ワッパ人生をともにしてきた同郷の兄弟分!幻影会と北海道はまなす会といえば、ともに長い歴史を誇る北海道の老舗クラブ。そんなクラブの一員として活躍し続けている三代目猫又虎次郎さんと、二代目炎龍丸さん。長らく北海道でワッパを握っていたふたりだが、ともに北関東エリアでダンプ稼業に従事した。
「知り合ってからもうかれこれ30年になりますが、当時から二代目炎龍丸さんは豪快なトラック野郎。ホールケーキを丸ごと1枚ペロリと平らげながらお酒を浴びるように飲む、というような(笑)。体を壊しているにもかかわらず『これでトラックを降りたらボケちゃうよ!』って、ダンプを転がし続けていますしね。面倒見のよさも昔から変わってなくて、だれからも慕われる兄貴分的存在です」。
一方「三代目猫又虎次郎さんは人とコミュニケーションをとるのがすごく上手な人なの。今も一緒に仕事をしてるけど、オレがこんなふうに堅物で扱いにくい性格だから……、どれだけ彼に助けられたかわからないよ(笑)。かと思えば、飾りに対しての意欲とこだわりは旺盛すぎるほど旺盛。いま三代目猫又虎次郎さんが乗っているダンプは知人から譲り受けたものなんだけど、彼がオーナーになったとたんに、ダンプの雰囲気がガラリと変わったんだよ。あれにはホント驚いた。彼が気持ちを込めて飾っている証拠だよね」とのこと。
「ここまでくると“腐れ縁”ですね(笑)。二代目炎龍丸さんにはずっと世話になりっぱなしなので、これから少しずつ恩返しさせていただきます!」と宣言すると「いつまでも和気あいあいやっていこうよ」と応答。実の兄弟以上に兄弟らしいご両人。うらやましい限りの“腐れ縁”だ。

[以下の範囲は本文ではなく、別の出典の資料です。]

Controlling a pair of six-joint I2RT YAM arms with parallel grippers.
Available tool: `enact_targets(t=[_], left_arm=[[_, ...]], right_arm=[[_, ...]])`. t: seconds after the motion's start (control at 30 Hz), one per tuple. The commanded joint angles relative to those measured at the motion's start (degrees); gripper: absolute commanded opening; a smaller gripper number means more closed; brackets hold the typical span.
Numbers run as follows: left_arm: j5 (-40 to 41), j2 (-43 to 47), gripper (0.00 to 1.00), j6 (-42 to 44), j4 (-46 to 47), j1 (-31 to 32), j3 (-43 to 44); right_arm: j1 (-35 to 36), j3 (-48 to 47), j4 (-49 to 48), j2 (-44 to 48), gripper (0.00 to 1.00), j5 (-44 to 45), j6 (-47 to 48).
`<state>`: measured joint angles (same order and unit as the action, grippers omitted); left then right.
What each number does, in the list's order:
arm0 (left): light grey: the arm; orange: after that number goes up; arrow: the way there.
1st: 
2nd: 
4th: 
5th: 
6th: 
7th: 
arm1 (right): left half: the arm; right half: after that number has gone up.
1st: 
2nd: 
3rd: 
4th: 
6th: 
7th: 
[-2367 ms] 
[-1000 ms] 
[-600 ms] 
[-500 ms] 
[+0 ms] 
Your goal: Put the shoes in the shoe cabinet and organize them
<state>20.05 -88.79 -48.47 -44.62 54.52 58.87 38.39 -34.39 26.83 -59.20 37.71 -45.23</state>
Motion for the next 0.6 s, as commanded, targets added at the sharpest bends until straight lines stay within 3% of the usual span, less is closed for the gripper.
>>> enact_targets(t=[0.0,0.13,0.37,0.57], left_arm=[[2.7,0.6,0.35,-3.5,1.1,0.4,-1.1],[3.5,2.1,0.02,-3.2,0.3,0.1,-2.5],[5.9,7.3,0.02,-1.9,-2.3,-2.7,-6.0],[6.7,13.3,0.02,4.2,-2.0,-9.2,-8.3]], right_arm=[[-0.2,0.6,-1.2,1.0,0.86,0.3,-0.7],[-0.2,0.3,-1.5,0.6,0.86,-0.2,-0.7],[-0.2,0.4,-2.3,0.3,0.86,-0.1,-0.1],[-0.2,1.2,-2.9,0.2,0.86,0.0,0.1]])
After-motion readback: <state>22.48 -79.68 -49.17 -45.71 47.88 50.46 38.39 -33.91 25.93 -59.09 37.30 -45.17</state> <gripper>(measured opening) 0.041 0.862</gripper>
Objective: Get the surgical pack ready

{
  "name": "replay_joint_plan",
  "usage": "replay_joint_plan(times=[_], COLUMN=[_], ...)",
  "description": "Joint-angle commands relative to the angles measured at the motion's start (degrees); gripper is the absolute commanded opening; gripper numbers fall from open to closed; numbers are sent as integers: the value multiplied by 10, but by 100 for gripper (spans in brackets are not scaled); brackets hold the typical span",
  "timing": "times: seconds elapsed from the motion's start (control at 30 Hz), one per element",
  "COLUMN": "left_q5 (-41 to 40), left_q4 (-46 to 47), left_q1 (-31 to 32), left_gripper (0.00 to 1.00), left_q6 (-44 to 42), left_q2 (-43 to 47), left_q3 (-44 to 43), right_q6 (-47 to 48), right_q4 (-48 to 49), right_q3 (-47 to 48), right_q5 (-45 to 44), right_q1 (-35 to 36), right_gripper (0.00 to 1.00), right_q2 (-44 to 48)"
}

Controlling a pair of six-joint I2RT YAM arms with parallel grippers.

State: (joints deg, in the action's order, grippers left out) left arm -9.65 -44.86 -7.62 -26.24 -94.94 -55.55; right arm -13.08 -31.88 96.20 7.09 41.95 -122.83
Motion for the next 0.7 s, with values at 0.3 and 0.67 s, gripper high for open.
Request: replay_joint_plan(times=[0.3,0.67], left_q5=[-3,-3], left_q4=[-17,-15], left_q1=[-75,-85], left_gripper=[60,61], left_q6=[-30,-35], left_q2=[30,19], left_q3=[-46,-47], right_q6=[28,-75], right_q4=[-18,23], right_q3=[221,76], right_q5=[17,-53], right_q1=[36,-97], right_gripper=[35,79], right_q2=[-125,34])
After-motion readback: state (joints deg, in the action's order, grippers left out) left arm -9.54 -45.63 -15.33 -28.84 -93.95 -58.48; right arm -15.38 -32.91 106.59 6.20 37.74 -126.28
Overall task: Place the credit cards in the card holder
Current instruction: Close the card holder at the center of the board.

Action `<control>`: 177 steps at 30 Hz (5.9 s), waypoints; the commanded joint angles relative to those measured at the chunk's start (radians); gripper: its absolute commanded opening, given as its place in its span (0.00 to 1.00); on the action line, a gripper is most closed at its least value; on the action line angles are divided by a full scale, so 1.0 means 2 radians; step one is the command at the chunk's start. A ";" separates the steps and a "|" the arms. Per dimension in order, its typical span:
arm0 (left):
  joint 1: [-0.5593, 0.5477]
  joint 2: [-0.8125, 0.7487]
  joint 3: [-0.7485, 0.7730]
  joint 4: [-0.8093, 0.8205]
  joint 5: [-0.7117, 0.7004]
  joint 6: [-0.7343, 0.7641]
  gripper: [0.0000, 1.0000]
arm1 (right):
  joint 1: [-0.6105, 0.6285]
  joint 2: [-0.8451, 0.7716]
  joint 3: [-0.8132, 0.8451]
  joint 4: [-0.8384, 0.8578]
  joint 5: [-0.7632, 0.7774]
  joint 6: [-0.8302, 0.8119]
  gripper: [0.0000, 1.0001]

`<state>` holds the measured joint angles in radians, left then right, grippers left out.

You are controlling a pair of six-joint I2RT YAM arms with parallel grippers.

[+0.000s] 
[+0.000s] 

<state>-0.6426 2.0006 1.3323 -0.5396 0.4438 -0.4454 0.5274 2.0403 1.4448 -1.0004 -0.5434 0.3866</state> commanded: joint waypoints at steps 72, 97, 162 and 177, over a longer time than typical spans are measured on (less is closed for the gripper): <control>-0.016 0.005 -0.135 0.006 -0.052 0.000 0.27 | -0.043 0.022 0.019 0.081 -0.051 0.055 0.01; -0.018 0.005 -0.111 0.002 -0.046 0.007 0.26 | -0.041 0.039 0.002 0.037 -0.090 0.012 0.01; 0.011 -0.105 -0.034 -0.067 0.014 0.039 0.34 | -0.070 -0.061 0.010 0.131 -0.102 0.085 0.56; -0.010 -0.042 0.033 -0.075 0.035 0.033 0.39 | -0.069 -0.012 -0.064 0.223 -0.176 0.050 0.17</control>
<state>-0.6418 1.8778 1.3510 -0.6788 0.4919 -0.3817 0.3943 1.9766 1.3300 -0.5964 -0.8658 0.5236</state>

メタリックパーツを武器に個性と精悍さを好演出!三代目猫又虎次郎は、トラック仲間から譲り受けた大型ダンプ。「それまで乗っていたウロコステンレス主体のダンプから一転です(笑)」と話すスタイルは、ほどよく抑制を利かせながらも、全身をスキなくコーディネートした精悍さがウリだ。
キャブ周りには、前出しメッキバンパーをはじめ、角パイプ基調のハシゴや、オーソドックスなミラーステー&2段平型バイザーなど、シンプルルックで統一した大型パーツをバランスよく装着。キャブ前面には、バスマークや珍しい6角アンドンを配して、一風変わったオリジナリティをアピールしている。
一方、プロテク前面やアオリをアルミの波板でコーディネートした荷台周りは、随所に用いたブーゲン柄のエッチングステンレスや、リア下周りを彩る3連角テールボックス×3個がみどころ。撮影後にも次々と手を加え続けている将来有望な1台だ。
電飾アートを盛り込んだ関西風味の個性派車!36年のトラック運転歴を誇るオーナーが乗る二代目炎龍丸は、いぶし銀の大型自作パーツと、関西風をイメージした電飾、それに関口工芸の筆致が光るアンドンをバランスよくコンビネーションした秀作ダンプだ。
キャブ周りには、3段ハチ巻き仕様シートキャリアや、前面にアンドンとマーカーを組み合わせた平型バイザーなど、玄人はだしな技術力を誇る自作パーツが目白押し。側面をカスタムバンパー風に仕上げた前出しメッキバンパーもオリジナリティ十分だ。また、パンチングステンレスをあしらったバスマークや、その両サイドを彩るV字マーカーも、独創性に優れたアートメニュー。
名匠・関口工芸が手腕をふるったアンドンの数々も一見の価値アリだ。撮影後には、荷台全体を「鏡面+ブーゲン柄のエッチングステンレス」で華麗にリメイクしたという二代目炎龍丸。ベテランハンドメイダーの手腕が冴える面目躍如作といえよう。